[Your assignment]
Go to the line holding "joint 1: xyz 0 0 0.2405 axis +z" in the entries below and write out exactly every line down to and including the line holding "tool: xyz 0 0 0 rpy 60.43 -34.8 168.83".
[Input — start]
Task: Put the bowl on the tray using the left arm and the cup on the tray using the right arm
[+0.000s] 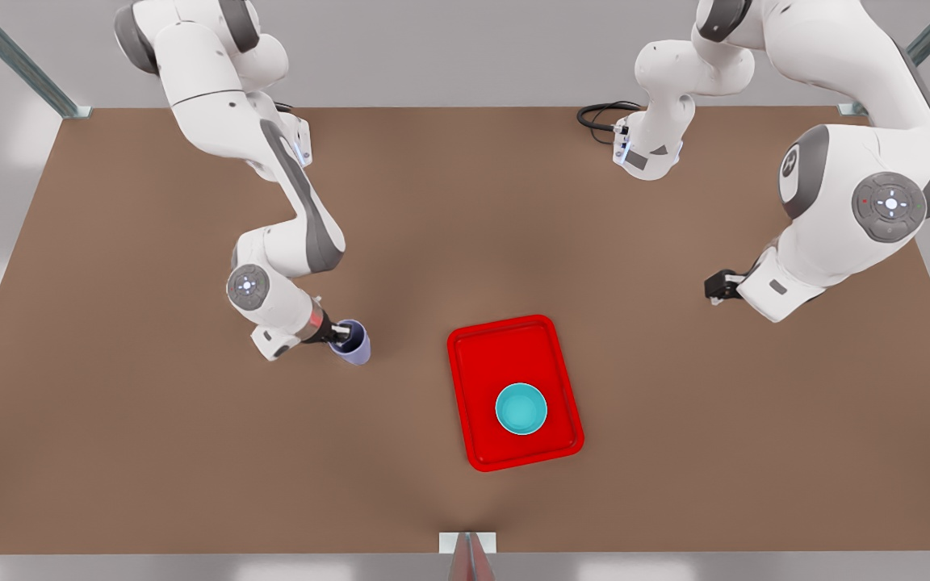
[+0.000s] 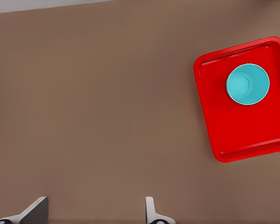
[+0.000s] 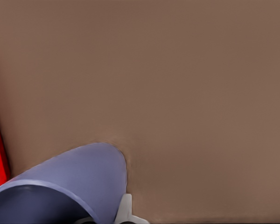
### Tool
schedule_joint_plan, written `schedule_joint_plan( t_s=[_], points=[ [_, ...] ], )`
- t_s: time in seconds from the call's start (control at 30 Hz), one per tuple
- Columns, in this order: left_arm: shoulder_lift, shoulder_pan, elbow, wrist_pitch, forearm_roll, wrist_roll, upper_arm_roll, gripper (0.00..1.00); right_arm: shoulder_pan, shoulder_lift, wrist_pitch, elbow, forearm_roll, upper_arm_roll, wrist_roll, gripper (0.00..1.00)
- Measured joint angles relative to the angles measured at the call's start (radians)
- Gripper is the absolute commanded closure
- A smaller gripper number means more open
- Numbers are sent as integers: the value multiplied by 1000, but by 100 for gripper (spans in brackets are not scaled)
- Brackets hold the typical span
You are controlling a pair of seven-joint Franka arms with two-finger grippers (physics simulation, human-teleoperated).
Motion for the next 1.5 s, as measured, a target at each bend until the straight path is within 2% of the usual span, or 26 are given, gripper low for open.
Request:
schedule_joint_plan(
  t_s=[0.13,0.27,0.37,0.47,0.63,0.73,0.97,1.0,1.03,1.07,1.17,1.3,1.33,1.37,1.5],
  points=[
    [2,1,0,0,1,0,2,0,51,85,8,171,-3,89,243,79],
    [4,1,0,0,1,-2,2,0,69,120,-4,277,22,92,322,79],
    [5,1,0,0,1,-2,2,0,99,193,4,366,25,91,371,79],
    [6,1,0,0,1,-2,4,0,100,328,8,526,23,76,378,79],
    [6,1,0,0,1,-2,6,0,134,358,11,560,24,68,421,79],
    [8,1,0,-5,1,-3,6,0,177,427,19,616,20,56,452,79],
    [8,1,0,-8,4,-3,6,0,255,409,20,548,1,52,467,79],
    [8,1,0,-8,4,-3,6,0,255,421,32,548,1,47,477,72],
    [8,0,0,-12,4,-3,6,0,257,433,36,552,-3,46,530,53],
    [8,0,0,-13,4,-11,6,0,256,435,33,553,-8,46,537,48],
    [8,0,0,-14,4,-12,6,0,257,442,40,554,-29,40,540,37],
    [8,0,-1,-14,3,-14,5,0,257,442,40,554,-29,40,539,37],
    [8,0,0,-14,3,-24,5,0,257,439,40,554,-28,40,539,22],
    [6,0,0,-15,2,-27,5,0,258,431,39,553,-27,39,539,11],
    [0,0,0,-21,2,-27,5,0,258,342,19,530,-28,9,519,6]
  ],
)
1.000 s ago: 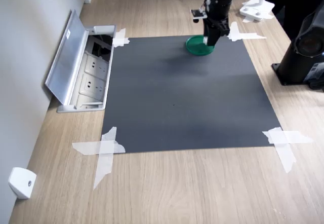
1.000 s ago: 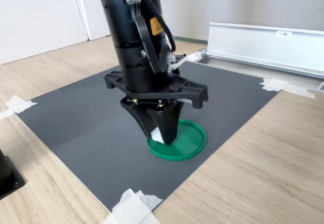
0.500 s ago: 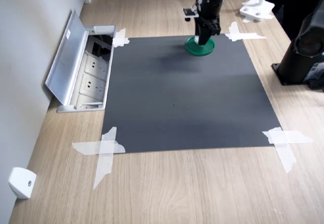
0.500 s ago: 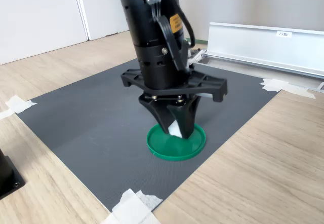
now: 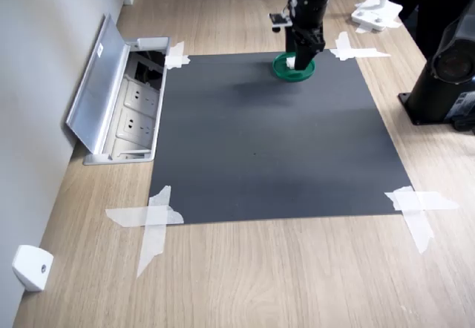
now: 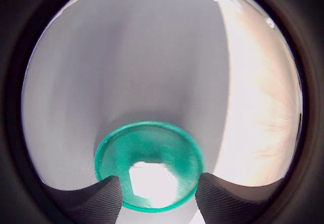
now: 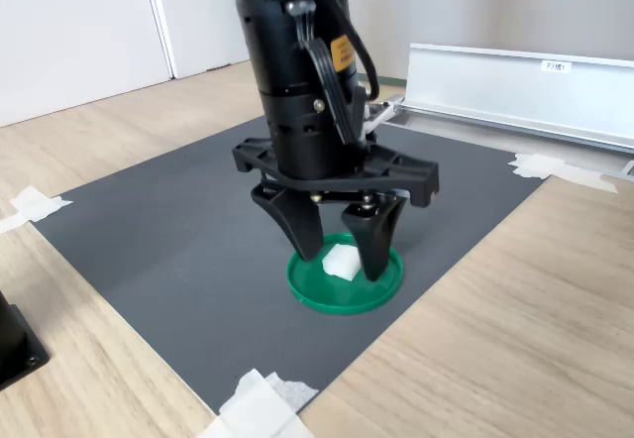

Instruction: Grasp a white terminal and put it on the green lid.

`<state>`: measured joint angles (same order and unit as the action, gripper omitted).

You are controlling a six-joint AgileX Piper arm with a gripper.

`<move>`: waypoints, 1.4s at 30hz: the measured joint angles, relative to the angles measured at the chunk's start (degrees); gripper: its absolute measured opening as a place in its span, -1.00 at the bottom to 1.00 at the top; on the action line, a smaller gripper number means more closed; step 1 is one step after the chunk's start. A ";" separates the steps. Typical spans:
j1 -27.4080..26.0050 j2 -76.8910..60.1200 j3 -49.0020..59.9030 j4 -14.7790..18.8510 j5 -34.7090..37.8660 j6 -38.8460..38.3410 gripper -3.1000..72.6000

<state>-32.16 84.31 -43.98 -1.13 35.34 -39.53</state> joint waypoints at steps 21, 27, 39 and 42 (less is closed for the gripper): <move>31.14 -43.72 6.71 -9.82 -12.77 49.48 -0.93; 31.47 -51.95 16.00 -11.04 -16.33 52.48 -0.93; 31.47 -63.68 35.98 -4.69 -23.89 48.55 -0.93; 31.47 -66.26 37.89 -1.50 -25.22 44.53 -0.93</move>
<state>-0.68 18.05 -6.09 -2.63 10.12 5.00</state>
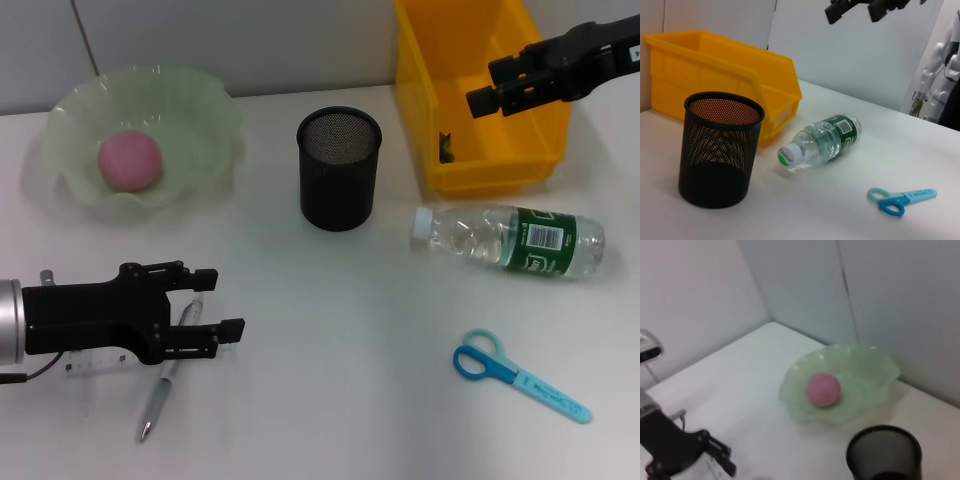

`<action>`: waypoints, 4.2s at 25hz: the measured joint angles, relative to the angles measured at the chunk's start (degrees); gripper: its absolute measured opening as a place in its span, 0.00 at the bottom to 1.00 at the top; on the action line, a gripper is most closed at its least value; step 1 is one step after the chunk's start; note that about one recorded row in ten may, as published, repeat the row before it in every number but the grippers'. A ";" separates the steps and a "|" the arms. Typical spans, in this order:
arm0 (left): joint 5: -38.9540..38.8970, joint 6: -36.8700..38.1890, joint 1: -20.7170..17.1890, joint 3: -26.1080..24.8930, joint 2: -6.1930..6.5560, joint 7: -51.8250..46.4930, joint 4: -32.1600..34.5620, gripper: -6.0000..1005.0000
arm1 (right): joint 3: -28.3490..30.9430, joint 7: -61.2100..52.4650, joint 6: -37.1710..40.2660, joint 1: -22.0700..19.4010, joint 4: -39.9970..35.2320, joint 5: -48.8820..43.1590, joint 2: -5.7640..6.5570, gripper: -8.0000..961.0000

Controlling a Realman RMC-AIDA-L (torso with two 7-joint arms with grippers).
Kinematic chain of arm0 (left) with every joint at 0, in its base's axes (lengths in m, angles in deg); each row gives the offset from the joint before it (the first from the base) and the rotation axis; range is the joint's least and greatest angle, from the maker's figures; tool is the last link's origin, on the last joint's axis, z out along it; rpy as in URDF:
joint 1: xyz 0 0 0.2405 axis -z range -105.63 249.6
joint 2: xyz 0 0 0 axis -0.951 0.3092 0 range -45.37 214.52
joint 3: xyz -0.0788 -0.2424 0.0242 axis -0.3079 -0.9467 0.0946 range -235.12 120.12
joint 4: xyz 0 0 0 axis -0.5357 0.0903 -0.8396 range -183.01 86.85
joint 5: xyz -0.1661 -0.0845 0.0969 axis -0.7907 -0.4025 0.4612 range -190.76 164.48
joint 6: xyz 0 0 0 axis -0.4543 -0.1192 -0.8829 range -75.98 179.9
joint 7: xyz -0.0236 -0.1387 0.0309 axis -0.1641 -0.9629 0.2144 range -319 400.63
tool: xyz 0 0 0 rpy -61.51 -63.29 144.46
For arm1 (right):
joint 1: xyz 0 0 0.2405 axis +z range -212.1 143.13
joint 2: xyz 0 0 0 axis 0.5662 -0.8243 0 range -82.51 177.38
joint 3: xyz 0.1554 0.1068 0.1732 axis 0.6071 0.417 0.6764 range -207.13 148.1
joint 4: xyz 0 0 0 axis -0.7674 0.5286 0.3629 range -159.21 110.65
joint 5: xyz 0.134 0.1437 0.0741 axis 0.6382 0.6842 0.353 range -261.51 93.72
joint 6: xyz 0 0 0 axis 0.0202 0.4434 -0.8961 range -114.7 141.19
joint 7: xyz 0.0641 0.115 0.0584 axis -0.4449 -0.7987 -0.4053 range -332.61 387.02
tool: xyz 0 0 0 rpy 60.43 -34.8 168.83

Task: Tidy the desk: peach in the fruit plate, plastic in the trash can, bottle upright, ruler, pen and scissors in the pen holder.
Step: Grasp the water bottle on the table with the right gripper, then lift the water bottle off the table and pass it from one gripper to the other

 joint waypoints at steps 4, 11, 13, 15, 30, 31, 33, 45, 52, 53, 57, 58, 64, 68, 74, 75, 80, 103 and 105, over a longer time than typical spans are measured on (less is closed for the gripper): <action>-0.02 0.13 -0.03 -0.08 -0.09 -0.19 0.00 0.75 | -0.52 0.91 1.26 1.68 -0.81 -5.39 0.38 0.83; -0.29 0.19 0.00 -0.10 -0.18 -0.51 0.00 0.75 | -3.71 2.72 3.12 6.81 1.22 -17.42 0.65 0.83; -0.41 0.19 0.01 -0.21 -0.27 -0.56 0.00 0.75 | -4.76 3.40 3.15 8.31 2.75 -20.07 0.66 0.83; -0.43 0.19 0.01 -0.31 -0.38 -0.61 0.00 0.75 | -5.80 4.20 2.71 9.65 4.55 -22.82 0.60 0.83; -0.44 0.47 -0.56 -1.00 -0.79 -1.32 -0.09 0.74 | -13.20 7.24 -6.93 11.44 11.89 -37.31 -4.31 0.83; -0.44 0.51 -0.58 -0.99 -0.80 -1.32 -0.09 0.74 | -13.20 7.24 -6.93 11.44 11.89 -37.31 -4.31 0.83; -0.44 0.56 -0.59 -0.98 -0.80 -1.32 -0.09 0.74 | -13.91 7.22 -8.32 11.22 11.98 -38.86 -4.90 0.83; -0.44 0.70 -0.60 -0.97 -0.79 -1.32 -0.09 0.74 | -14.35 7.09 -11.30 10.96 11.90 -43.91 -6.18 0.83; -0.44 0.71 -0.60 -0.97 -0.79 -1.31 -0.09 0.73 | -14.38 7.55 -12.67 11.00 12.72 -44.34 -6.90 0.83; -0.44 0.71 -0.60 -0.97 -0.79 -1.31 -0.09 0.73 | -14.40 7.66 -12.74 10.99 12.81 -44.37 -7.07 0.83; -0.43 0.71 -0.57 -0.97 -0.79 -1.31 -0.09 0.73 | -14.67 7.84 -13.56 10.92 13.50 -45.48 -7.84 0.83; -0.44 0.71 -0.56 -0.97 -0.79 -1.31 -0.09 0.73 | -14.85 7.84 -13.94 10.90 13.83 -45.77 -8.04 0.83; -0.44 0.71 -0.47 -0.97 -0.79 -1.31 -0.09 0.73 | -15.58 7.88 -15.15 10.60 14.96 -46.03 -8.63 0.83; -0.44 0.71 -0.42 -0.97 -0.72 -1.31 -0.09 0.73 | -15.78 7.92 -15.78 10.39 15.69 -46.06 -8.99 0.84; -0.44 0.71 -0.47 -0.97 -0.53 -1.31 -0.09 0.72 | -15.76 7.94 -16.40 10.19 16.07 -46.07 -9.09 0.83; -0.44 0.71 -0.47 -0.97 -0.46 -1.31 -0.09 0.72 | -15.75 7.91 -16.45 10.16 16.10 -46.11 -9.13 0.83; -0.44 0.71 -0.45 -0.98 -0.43 -1.31 -0.09 0.72 | -15.74 7.61 -16.52 10.07 16.11 -46.56 -9.22 0.83; -0.44 0.70 -0.26 -1.13 -0.35 -1.31 -0.09 0.71 | -15.51 7.70 -18.54 8.87 14.85 -47.09 -10.13 0.81; -0.44 0.71 -0.24 -1.15 -0.34 -1.31 -0.09 0.71 | -15.22 7.89 -18.55 8.42 14.07 -46.70 -10.30 0.81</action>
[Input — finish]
[Expected answer]
joint 1: xyz 0 0 0.2405 axis +z range -212.1 143.13
joint 2: xyz 0 0 0 axis 0.5662 -0.8243 0 range -82.51 177.38
joint 3: xyz 0.1554 0.1068 0.1732 axis 0.6071 0.417 0.6764 range -207.13 148.1
joint 4: xyz 0 0 0 axis -0.7674 0.5286 0.3629 range -159.21 110.65
joint 5: xyz 0.134 0.1437 0.0741 axis 0.6382 0.6842 0.353 range -261.51 93.72
joint 6: xyz 0 0 0 axis 0.0202 0.4434 -0.8961 range -114.7 141.19
joint 7: xyz 0.0641 0.115 0.0584 axis -0.4449 -0.7987 -0.4053 range -332.61 387.02
tool: xyz 0 0 0 rpy 60.43 -34.8 168.83

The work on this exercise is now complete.